Equità, sinistra senza ricette

Attualità. Verba sunt consequentia rerum. Se è vero quanto asserisce la celebre massima latina che «i nomi sono conseguenti alle cose», dobbiamo aspettarci grandi novità dal prossimo congresso del Pd. Non cambierà solo il segretario.

È in gioco anche il nome del partito e, poiché il nome - si diceva - è conseguenza delle cose, dovrebbe cambiare anche la sua mission. Il condizionale è d’obbligo. Il partito erede della tradizione comunista, in trent’anni s’è dato tre diversi nomi (Pds, Ds, Pd) ma fino ad oggi l’’unica cosa di cui s’è vista la consequentia è la ricerca inesausta di una mission mai trovata. Né, del resto, offre molti lumi il Manifesto dei valori cui si sono applicati ben 87 saggi. Le novità introdotte sono talmente vaghe («promuovere lo sviluppo sostenibile, lottare contro tutte le disuguaglianze e difendere e rafforzare la democrazia») che si possono conciliare tranquillamente con quelle del precedente Manifesto che pure è stato accusato di ordoliberalismo, bestia nera dei fautori di un ritorno della sinistra ai cari lidi dello statalismo/assistenzialismo, i proponenti appunto della nuova denominazione. Costoro vogliono evidentemente riportare il partito di Letta alla constituency, ai fedeli della sinistra: ossia, stare dalla parte dei lavoratori. Solo che non è più chiaro cosa sia oggi la sinistra e cosa si debba intendere per lavoratore.

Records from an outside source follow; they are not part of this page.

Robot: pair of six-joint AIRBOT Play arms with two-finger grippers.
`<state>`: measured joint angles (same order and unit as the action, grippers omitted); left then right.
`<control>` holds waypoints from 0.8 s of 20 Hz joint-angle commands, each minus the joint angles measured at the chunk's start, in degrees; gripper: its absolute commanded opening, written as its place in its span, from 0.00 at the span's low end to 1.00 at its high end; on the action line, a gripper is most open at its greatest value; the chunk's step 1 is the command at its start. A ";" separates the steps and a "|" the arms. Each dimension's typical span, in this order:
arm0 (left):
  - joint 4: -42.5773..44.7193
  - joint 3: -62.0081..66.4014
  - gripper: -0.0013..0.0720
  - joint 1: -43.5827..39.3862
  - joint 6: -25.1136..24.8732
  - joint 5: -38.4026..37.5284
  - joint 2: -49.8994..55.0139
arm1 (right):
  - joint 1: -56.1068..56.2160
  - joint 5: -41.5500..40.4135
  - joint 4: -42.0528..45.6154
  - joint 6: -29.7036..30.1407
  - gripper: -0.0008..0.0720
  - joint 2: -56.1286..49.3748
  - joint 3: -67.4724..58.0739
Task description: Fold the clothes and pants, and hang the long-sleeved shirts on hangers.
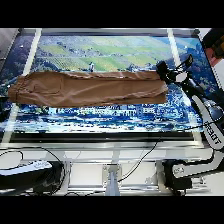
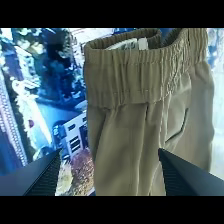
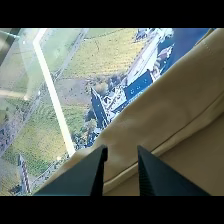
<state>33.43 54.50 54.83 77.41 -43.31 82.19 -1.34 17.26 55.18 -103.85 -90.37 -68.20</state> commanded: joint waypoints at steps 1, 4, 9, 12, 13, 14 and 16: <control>-8.61 -0.02 0.96 -1.11 -7.17 2.58 4.98 | 0.02 0.35 -0.35 -0.02 0.35 0.02 -0.02; -10.25 -0.02 0.96 -2.27 -8.59 5.66 7.82 | 0.02 0.35 -0.46 -0.02 0.35 0.02 -0.02; -21.99 -0.02 0.96 -5.68 -24.00 10.62 9.79 | 0.02 0.13 -1.01 -0.02 0.35 0.02 0.00; -27.54 0.04 0.96 -8.15 -27.19 13.20 11.67 | 0.02 0.33 -1.01 0.00 0.35 0.02 -0.02; -27.76 0.09 0.96 -8.90 -27.30 13.66 12.59 | 0.02 0.39 -1.03 0.00 0.35 0.02 -0.02; -28.02 0.09 0.96 -9.49 -27.30 13.77 13.40 | 0.02 0.66 -1.03 0.00 0.35 0.02 -0.02; -31.26 0.11 0.96 -10.12 -27.34 13.84 14.29 | 0.02 1.40 -1.05 0.00 0.35 0.02 -0.02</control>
<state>6.28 54.61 46.04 52.01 -31.05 94.87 -1.34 17.89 54.17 -103.88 -90.37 -68.20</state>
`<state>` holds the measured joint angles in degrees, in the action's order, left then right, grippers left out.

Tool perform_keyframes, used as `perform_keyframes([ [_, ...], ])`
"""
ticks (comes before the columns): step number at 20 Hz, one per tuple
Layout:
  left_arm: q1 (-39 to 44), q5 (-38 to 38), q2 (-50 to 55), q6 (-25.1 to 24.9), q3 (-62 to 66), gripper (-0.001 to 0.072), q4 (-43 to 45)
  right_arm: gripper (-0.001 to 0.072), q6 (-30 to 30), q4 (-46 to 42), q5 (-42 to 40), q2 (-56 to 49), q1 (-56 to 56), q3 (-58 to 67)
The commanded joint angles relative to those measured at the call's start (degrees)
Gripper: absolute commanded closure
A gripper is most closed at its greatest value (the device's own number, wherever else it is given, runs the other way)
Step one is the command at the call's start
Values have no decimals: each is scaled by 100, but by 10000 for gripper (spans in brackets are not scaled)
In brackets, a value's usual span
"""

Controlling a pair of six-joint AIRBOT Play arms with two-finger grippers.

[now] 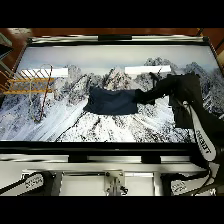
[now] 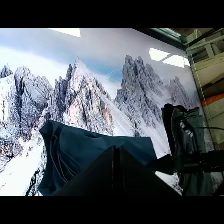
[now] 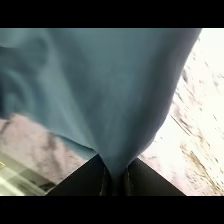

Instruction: Fold the shirts.

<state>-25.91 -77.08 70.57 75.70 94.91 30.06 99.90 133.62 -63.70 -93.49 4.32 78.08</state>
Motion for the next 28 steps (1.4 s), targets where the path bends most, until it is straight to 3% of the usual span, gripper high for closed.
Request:
perform_keyframes([
  [1, 0, 0, -2, 2, 4, 678, 2, 646, 39, 330, -446, 337, -328, 1274],
  [6, 24, -13, -2, 0, 4, 678, 2, 646, -850, 387, -175, 501, -859, 2776],
  [10, 238, -13, -2, -22, 4, 678, 2, 646, -1123, 389, 341, 503, -1239, 3119],
  [15, 520, -15, -2, -22, 4, 678, 2, 646, -835, -26, 1727, 426, -1534, 3117],
  [25, 706, -9, 20, -22, 2, 678, 2, 646, -1161, 61, 5123, -256, -1582, 3119],
  [26, 769, -11, 33, -22, 2, 678, 2, 646, -1163, -39, 5075, -267, -1665, 3119],
  [28, 907, -11, 48, -50, 2, 678, 2, 646, -1165, -577, 4076, -271, -1928, 3119],
])
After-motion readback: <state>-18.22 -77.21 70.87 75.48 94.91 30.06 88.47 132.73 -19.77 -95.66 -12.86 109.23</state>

La sinistra da cui proviene il Pd aveva un mandato chiaro: il riscatto della classe operaia dallo sfruttamento capitalista. Una missione chiaramente rivoluzionaria. L’opposto del riformismo, ora abbracciato. Non meno sfuggente è il concetto di lavoratore. Un tempo lo era per antonomasia il metalmeccanico in tuta blu con in mano la chiave inglese. Altri tempi. Le vecchie paratie che tenevano separati classe operaia, ceto medio, borghesia sono saltate. Il corpo sociale s’è sfilacciato e differenziato. È diventato di conseguenza difficile per la sinistra individuare e saldare attorno a sé una specifica base sociale.

Stesso discorso per quel che riguarda la sua identità di partito. Congedato il rivoluzionarismo, ha virato sul suo opposto, il riformismo. Pezzo forte storico della socialdemocrazia è stato il welfare state: servizi sociali e protezione giuridica. Due armi, però, spuntate dalla crisi fiscale dello Stato (l’esaurimento delle risorse) e dalla creazione di un mercato globalizzato. Senz’altra specificazione dovrebbe essere questa la sua stella polare. Cambiare nome senza chiarire quale sia la nuova missione non serve a molto. Rischia solo di prolungare la crisi e aggravare l’abbandono degli elettori. Insomma, il cambio del nome pare serva più come omaggio ad un passato glorioso che non come indicazione di un chiaro progetto per il futuro. È quello che invece servirebbe ad un partito che ambisce ad aggregare il campo scomposto della sinistra. Sei mesi di preparazione del congresso non sono bastati a indicare la nuova strada che intende imboccare.

Il confronto tra i candidati alla segreteria s’è perso nella giungla delle procedure elettorali. Ha consumato molte energie per tentare di ricucire la frattura con il piccolo nucleo dei fuoriusciti (Bersani e D’Alema), ma è stato evasivo su come si siano superati i motivi della precedente rottura. Sono molti i temi su cui le voci del partito sono dissonanti: dalla politica estera (in primis la guerra in Ucraina) alla politica fiscale (a partire dalla patrimoniale) e oltre. Ma c’è un quesito cruciale che non ha ancora sciolto. Ricusato l’orientamento favorevole alla libertà di mercato perché responsabile di accentuare la diseguaglianza, qual è la ricetta per ottenere una maggiore equità senza scaricare sullo Stato l’onere di un’insopportabile espansione del debito pubblico e azzoppare con ciò la crescita economica? Fuori dalla gloriosa via indicata dal welfare state, ora non più percorribile, non s’è visto che lo sfoggio delle buone intenzioni.